[Start of Attachment]
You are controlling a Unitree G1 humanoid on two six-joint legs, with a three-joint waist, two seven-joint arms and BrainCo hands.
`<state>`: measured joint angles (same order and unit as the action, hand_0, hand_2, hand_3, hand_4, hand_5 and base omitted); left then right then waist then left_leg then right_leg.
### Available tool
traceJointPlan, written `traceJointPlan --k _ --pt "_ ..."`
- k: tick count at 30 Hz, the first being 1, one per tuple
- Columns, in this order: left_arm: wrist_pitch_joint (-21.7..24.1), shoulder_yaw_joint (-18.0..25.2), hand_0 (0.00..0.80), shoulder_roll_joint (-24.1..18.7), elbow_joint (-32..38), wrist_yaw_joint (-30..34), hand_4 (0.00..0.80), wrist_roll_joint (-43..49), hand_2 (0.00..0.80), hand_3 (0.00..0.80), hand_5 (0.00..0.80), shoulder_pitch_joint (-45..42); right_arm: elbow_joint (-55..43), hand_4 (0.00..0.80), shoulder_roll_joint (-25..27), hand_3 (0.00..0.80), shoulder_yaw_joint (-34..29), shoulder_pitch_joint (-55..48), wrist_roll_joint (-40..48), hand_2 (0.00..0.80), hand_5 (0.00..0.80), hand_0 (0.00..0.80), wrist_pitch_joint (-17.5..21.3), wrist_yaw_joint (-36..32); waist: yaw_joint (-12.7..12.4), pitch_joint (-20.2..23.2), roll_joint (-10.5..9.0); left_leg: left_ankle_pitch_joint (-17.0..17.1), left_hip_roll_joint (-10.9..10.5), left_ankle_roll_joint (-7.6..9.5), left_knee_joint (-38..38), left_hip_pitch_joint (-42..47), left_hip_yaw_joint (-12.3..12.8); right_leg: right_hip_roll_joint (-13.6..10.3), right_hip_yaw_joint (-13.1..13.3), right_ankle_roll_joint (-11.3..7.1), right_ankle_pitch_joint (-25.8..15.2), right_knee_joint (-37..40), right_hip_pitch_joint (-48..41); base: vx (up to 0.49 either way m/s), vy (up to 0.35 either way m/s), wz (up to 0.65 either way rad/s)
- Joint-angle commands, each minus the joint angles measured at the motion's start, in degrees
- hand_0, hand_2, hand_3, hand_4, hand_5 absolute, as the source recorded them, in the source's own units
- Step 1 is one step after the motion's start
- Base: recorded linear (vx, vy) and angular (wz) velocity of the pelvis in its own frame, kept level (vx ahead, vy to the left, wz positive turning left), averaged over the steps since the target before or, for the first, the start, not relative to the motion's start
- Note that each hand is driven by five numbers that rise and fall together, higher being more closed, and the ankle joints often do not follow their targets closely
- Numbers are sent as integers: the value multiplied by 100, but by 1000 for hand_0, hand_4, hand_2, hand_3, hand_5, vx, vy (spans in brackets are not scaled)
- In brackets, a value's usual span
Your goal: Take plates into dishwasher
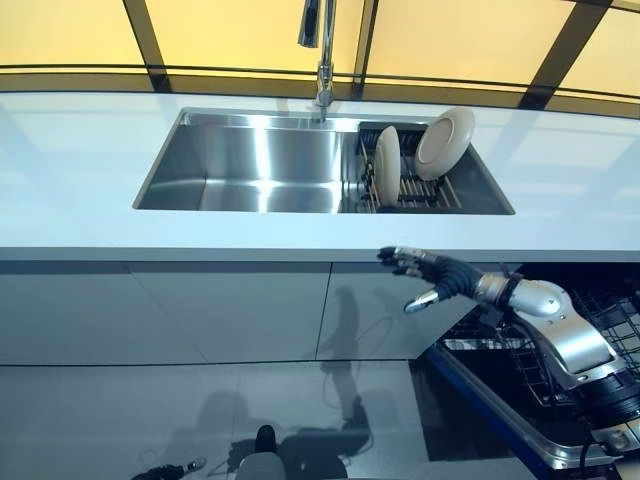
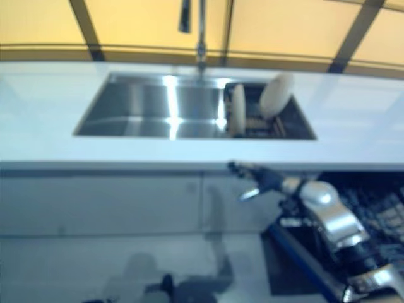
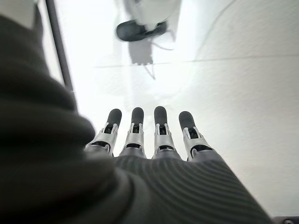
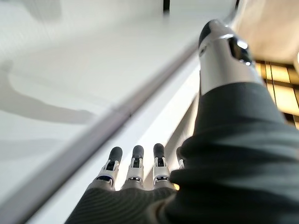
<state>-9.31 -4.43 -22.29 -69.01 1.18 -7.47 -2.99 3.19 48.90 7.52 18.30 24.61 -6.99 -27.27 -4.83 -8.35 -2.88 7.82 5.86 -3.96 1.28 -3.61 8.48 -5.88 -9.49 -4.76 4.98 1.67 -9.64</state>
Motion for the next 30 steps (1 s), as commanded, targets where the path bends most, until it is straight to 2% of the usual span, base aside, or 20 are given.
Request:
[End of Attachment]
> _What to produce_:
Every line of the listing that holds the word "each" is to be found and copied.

> _Output for this exercise_:
- Joint-angle commands, each minus the joint angles measured at the motion's start, in degrees
- Note that each hand is driven by five numbers that rise and fall together, higher being more closed, and the ankle joints often do not follow their targets closely

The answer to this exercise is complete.